• **What is required**
Below is the data. Give it again, complete and exact.

• **Supplied data**
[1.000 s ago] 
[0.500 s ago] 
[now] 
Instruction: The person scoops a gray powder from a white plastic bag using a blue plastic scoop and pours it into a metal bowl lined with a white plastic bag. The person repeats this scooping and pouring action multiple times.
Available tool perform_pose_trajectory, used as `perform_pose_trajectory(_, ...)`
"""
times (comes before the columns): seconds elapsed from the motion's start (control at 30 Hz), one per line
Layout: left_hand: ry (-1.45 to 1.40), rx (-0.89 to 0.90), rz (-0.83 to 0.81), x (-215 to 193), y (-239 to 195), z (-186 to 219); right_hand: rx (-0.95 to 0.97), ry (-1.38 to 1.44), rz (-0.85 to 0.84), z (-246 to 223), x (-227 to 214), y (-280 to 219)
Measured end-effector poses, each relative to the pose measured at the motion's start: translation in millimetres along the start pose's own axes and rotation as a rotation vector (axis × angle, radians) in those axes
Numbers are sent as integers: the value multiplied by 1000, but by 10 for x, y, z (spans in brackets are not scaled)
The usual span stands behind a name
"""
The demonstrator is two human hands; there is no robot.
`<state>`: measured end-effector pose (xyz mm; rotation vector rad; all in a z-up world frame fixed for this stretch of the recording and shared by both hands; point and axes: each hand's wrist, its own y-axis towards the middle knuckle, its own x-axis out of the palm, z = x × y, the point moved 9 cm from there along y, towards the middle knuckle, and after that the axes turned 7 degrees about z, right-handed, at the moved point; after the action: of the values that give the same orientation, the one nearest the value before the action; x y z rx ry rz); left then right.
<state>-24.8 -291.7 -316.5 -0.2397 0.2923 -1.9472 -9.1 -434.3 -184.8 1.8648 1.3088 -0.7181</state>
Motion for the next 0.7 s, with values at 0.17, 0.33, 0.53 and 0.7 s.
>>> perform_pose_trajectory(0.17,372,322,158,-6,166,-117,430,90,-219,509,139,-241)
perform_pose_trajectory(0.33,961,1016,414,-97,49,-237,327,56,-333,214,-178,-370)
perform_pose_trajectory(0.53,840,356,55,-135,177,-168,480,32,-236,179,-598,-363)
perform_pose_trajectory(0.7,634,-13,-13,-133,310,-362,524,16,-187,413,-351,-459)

• **Answer section**
[1.000 s ago] 
[0.500 s ago] 
[now] 
Instruction: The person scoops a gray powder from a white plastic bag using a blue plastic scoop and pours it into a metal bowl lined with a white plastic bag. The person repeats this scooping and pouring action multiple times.
Available tool perform_pose_trajectory, used as `perform_pose_trajectory(_, ...)`
"""
times (comes before the columns): seconds elapsed from the motion's start (control at 30 Hz), one per line
Layout: left_hand: ry (-1.45 to 1.40), rx (-0.89 to 0.90), rz (-0.83 to 0.81), x (-215 to 193), y (-239 to 195), z (-186 to 219); right_hand: rx (-0.95 to 0.97), ry (-1.38 to 1.44), rz (-0.85 to 0.84), z (-246 to 223), x (-227 to 214), y (-280 to 219)
Measured end-effector poses, each relative to the pose measured at the motion's start: translation in millimetres along the start pose's own axes and rotation as a rotation vector (axis × angle, radians) in those axes
Numbers are sent as integers: the value multiplied by 1000, but by 10 for x, y, z (spans in brackets are not scaled)
The usual span stands behind a name
"""
The demonstrator is two human hands; there is no robot.
`<state>`: measured end-effector pose (xyz mm; rotation vector rad; all in a z-up world frame fixed for this stretch of the recording and shared by both hands; point and axes: each hand's wrist, its own y-axis towards the middle knuckle, its own x-axis out of the palm, z = x × y, the point moved 9 cm from there along y, towards the middle knuckle, and after that the axes turned 7 degrees about z, right-handed, at the moved point; after the action: of the values that give the same orientation, the one nearest the value before the action; x y z rx ry rz); left then right.
<state>-24.8 -291.7 -316.5 -0.2397 0.2923 -1.9472 -9.1 -434.3 -184.8 1.8648 1.3088 -0.7181</state>
Motion for the next 0.7 s, with values at 0.17, 0.33, 0.53 and 0.7 s.
>>> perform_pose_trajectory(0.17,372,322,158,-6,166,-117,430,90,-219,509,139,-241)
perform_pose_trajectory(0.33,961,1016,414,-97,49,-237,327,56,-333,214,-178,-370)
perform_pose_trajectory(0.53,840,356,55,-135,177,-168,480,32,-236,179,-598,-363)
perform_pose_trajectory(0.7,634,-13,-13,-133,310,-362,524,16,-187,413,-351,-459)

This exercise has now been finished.